## Directions for this task
Show every line from the entries that follow which holds the word "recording".

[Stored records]
========================================
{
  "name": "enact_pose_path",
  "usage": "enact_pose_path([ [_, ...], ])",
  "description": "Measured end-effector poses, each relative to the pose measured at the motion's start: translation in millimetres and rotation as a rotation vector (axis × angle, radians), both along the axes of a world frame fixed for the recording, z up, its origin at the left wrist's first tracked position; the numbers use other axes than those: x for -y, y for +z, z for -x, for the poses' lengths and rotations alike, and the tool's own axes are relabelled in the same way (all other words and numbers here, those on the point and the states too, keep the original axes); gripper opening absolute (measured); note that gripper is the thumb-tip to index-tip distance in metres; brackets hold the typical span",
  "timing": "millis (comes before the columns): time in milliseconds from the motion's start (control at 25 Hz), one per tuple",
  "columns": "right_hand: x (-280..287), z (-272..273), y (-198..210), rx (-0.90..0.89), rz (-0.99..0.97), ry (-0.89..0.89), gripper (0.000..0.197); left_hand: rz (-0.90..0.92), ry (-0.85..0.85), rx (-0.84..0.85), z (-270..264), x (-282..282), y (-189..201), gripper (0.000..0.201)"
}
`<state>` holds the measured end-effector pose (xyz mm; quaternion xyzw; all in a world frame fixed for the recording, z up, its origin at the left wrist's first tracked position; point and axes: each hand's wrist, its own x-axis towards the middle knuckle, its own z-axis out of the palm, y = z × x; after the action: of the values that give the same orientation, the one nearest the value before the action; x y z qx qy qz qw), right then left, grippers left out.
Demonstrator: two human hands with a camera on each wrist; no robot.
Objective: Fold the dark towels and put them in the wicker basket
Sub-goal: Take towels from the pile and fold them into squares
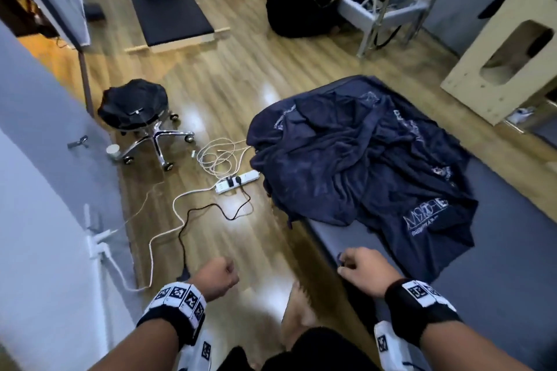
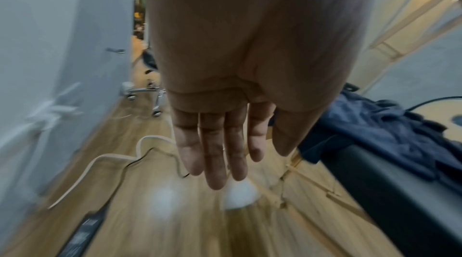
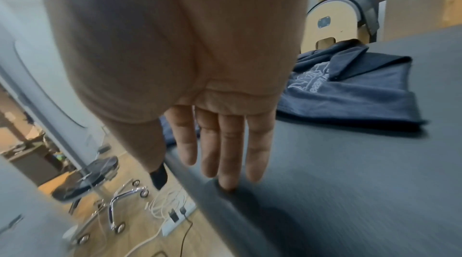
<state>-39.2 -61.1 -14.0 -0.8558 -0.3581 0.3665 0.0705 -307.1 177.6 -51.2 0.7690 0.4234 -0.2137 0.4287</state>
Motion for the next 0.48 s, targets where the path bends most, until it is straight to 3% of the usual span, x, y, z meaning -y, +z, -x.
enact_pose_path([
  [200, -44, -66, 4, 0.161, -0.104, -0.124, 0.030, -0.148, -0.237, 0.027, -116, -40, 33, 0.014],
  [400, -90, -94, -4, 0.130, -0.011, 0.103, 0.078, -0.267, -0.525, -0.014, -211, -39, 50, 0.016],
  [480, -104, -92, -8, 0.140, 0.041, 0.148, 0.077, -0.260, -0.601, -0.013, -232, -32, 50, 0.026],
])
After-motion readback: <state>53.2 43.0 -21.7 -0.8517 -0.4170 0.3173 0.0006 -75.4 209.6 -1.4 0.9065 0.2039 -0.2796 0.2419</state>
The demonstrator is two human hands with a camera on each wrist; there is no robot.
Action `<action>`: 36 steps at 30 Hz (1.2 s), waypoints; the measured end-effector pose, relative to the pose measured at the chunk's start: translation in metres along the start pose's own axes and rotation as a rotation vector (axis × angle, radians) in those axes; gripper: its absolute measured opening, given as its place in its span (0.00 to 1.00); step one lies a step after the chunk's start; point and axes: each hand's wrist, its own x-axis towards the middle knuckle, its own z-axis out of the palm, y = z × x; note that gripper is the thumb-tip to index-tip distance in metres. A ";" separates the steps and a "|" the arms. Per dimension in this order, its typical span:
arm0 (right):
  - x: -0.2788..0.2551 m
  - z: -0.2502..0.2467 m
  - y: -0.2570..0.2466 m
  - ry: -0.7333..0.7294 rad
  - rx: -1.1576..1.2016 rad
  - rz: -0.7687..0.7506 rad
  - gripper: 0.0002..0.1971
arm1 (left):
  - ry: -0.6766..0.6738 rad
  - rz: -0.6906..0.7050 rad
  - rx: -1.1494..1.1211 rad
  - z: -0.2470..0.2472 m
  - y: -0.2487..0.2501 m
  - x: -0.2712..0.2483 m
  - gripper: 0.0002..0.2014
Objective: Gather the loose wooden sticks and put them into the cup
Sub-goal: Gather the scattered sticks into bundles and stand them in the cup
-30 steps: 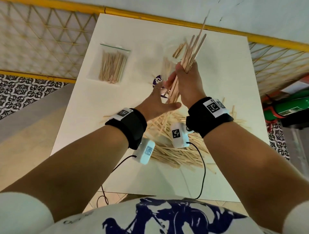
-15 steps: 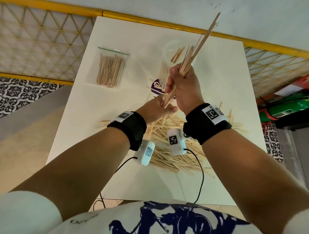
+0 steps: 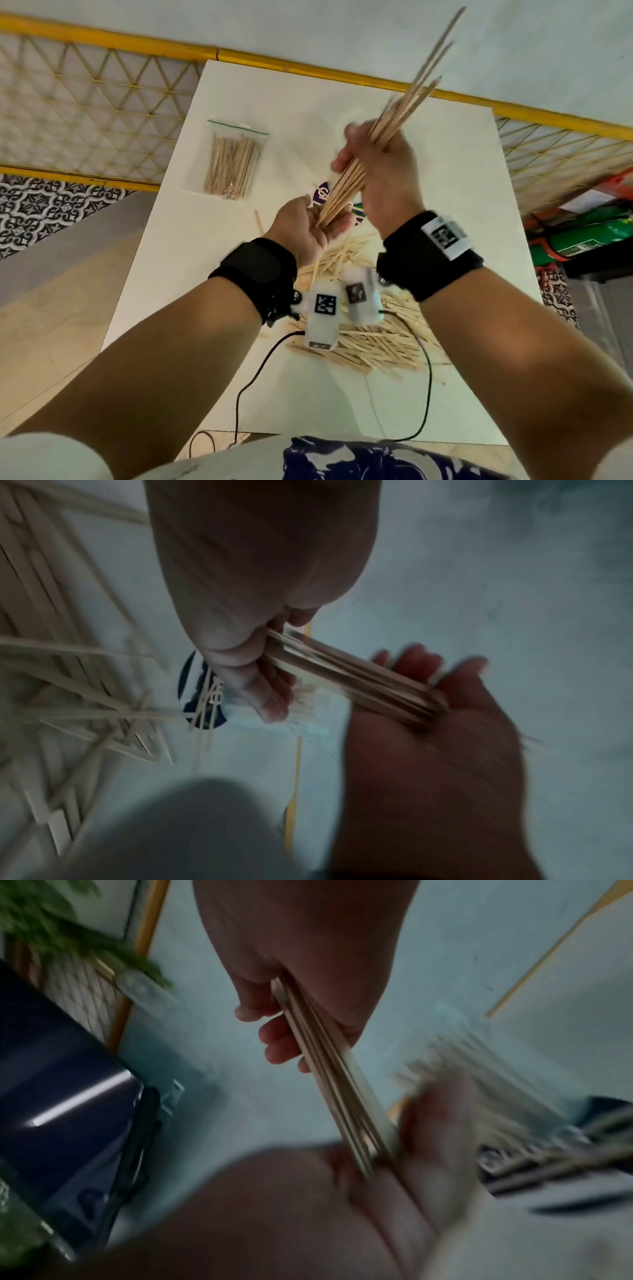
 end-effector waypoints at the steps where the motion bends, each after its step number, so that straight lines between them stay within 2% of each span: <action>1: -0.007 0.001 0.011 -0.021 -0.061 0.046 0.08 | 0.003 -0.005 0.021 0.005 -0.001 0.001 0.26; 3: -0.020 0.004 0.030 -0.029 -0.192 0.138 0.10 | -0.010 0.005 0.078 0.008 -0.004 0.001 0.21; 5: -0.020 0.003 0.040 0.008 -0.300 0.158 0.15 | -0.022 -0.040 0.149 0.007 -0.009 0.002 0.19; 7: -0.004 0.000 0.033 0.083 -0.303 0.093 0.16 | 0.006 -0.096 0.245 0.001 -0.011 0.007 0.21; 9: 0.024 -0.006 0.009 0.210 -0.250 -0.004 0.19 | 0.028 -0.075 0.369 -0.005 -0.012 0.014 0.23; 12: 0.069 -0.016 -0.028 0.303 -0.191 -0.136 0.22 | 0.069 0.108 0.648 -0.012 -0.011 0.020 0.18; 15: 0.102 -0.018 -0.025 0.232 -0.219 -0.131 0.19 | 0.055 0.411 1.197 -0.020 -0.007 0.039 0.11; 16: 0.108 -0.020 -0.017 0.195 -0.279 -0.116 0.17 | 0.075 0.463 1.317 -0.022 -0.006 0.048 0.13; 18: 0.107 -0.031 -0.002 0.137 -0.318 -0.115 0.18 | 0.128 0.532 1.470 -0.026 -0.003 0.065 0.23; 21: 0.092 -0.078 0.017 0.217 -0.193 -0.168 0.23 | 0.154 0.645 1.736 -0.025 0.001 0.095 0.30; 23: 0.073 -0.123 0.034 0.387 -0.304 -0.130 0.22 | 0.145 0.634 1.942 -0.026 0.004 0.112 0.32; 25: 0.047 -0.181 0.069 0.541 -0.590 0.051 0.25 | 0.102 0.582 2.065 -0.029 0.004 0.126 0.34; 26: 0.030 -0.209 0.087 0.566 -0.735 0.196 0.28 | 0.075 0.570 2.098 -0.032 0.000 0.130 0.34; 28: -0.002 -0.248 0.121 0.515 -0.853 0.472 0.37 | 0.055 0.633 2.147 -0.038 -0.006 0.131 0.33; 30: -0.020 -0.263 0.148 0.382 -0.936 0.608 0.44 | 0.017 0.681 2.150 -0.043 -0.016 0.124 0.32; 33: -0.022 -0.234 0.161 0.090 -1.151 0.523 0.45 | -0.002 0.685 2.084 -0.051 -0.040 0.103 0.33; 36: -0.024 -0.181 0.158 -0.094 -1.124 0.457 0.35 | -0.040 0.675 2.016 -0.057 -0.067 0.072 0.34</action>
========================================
## Solution below
  "description": "Measured end-effector poses, each relative to the pose measured at the motion's start: translation in millimetres and rotation as a rotation vector (axis × angle, radians), both along the axes of a world frame fixed for the recording, z up, its origin at the left wrist's first tracked position; the numbers use other axes than those: x for -y, y for +z, z for -x, for the poses' lengths and rotations alike, and the tool's own axes are relabelled in the same way (all other words and numbers here, those on the point and the states too, keep the original axes); gripper opening absolute (measured); note that gripper is the thumb-tip to index-tip distance in metres; brackets hold the typical span",
`<state>` holds the measured end-effector pose (xyz mm; quaternion xyzw; all in a world frame fixed for the recording, z up, its origin at the left wrist's first tracked position; point and axes: each hand's wrist, its own x-axis towards the middle knuckle, its own z-axis out of the palm, y = z × x; after the action: of the values that give the same orientation, the one nearest the value before the action; x y z qx qy qz qw), right then left, grippers left out.

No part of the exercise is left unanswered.